#### Task directions:
In the material below, how many lines contain the word "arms"? The reply must be that number alone.
= = =
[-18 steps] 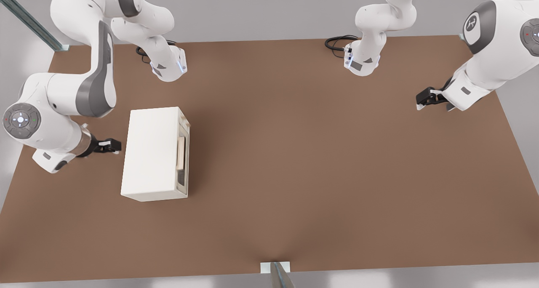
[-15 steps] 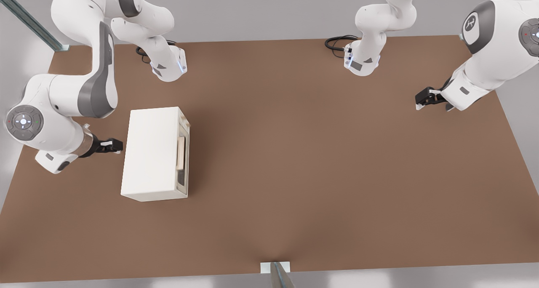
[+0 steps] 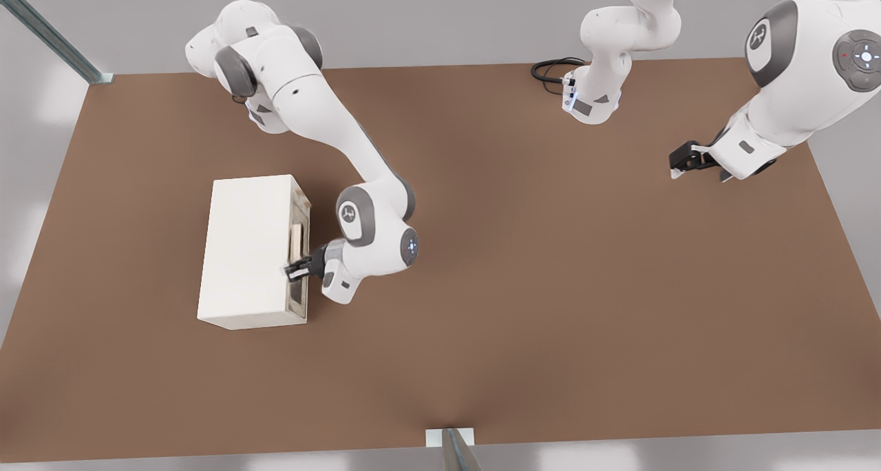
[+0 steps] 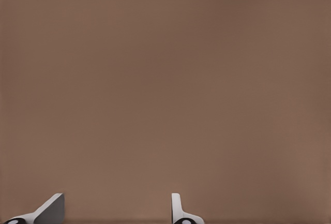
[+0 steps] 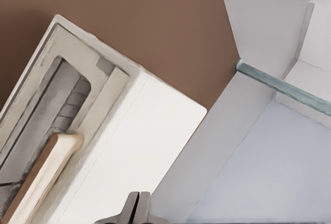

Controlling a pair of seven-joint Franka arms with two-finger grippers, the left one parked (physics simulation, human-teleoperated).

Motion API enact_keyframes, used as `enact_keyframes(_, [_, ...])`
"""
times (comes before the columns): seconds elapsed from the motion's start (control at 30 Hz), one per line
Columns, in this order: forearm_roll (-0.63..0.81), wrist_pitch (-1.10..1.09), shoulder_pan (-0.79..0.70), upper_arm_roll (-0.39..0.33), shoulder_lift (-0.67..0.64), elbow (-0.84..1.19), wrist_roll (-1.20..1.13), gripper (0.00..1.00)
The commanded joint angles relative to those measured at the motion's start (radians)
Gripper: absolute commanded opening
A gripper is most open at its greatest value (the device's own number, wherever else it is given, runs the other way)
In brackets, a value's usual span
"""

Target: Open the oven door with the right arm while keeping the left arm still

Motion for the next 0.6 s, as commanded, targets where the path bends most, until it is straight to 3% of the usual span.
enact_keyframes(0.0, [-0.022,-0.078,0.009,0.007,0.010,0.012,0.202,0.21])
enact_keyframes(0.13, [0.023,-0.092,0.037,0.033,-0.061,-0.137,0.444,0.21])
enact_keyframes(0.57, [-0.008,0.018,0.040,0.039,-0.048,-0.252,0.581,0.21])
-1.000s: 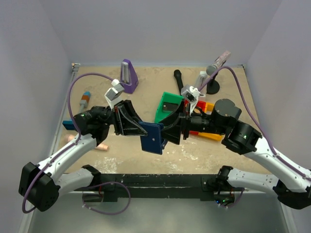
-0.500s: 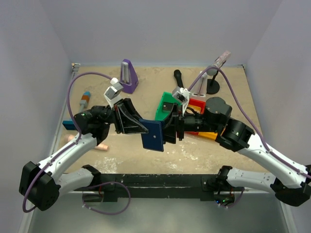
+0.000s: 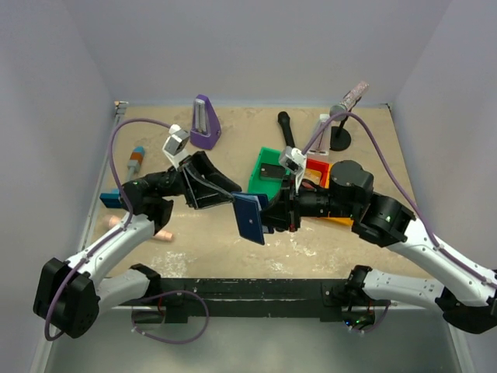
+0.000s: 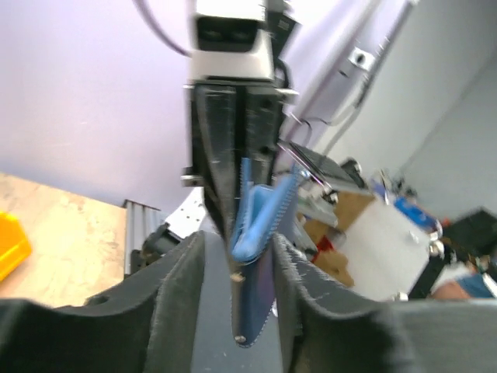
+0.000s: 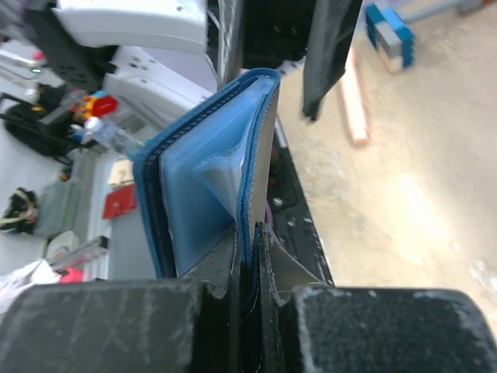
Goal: Take the credit cards out of the card holder
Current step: Open the card holder at the center of the board.
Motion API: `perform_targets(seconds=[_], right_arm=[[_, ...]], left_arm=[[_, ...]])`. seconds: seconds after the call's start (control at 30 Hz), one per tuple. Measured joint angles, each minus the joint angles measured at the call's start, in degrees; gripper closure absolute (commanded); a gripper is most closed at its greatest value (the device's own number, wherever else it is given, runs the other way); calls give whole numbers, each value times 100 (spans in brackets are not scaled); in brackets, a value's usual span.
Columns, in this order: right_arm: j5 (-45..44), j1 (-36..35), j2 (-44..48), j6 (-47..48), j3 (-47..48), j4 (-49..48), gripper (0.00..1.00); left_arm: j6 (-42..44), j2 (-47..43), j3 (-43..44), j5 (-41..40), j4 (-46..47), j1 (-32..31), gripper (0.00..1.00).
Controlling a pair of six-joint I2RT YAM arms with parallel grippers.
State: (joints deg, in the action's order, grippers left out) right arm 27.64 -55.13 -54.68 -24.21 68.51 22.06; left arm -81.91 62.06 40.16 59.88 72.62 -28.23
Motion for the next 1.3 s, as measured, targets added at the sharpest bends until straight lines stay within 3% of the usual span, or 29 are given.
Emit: perform_targets(seconds=[0.03, 0.07, 0.3, 0.43, 0.57, 0.73, 0.8, 0.87, 0.93, 0.97, 1.03, 1.13, 1.3], right_arm=[[-111, 0, 26, 59, 2, 157, 100], [-212, 0, 50, 138, 9, 330, 100], [-1156, -9, 125, 555, 170, 1182, 100], [-2028, -9, 79, 782, 380, 1694, 100], [-2929, -9, -52, 911, 597, 2103, 100], [-4063, -9, -402, 1001, 835, 2468, 100], [-4433, -9, -538, 1025, 855, 2524, 100], [-4673, -9, -623, 1036, 855, 2583, 100], [-4798, -9, -688, 1034, 855, 2618, 100], [-4804, -9, -710, 1032, 855, 2634, 100], [-4776, -9, -732, 1012, 855, 2643, 100], [-4701, -9, -774, 979, 859, 2640, 100], [-4448, -9, -896, 866, 903, 2643, 100]], left_arm=[[2, 2, -114, -74, 7, 122, 21], [15, 9, -243, -146, 20, 240, 0], [407, -92, -793, -490, -352, 752, 0], [1869, -1027, -597, -933, -2719, 752, 0], [3348, -1556, 295, -2229, -5477, 743, 0], [3563, -1725, 592, -3856, -7278, 745, 0], [3211, -1943, 267, -4334, -7475, 750, 0], [2721, -2332, -256, -4601, -7316, 750, 13], [2323, -2629, -1025, -4579, -6391, 756, 24], [2221, -2588, -1261, -4424, -6089, 752, 25], [2258, -2116, -1123, -4197, -6164, 645, 24], [2712, -1355, -393, -4242, -6603, -42, 7], [3141, -1488, -254, -4225, -6492, -857, 4]])
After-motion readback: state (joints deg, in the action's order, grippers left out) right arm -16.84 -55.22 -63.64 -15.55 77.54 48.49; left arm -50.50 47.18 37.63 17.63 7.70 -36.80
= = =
#### Response box:
2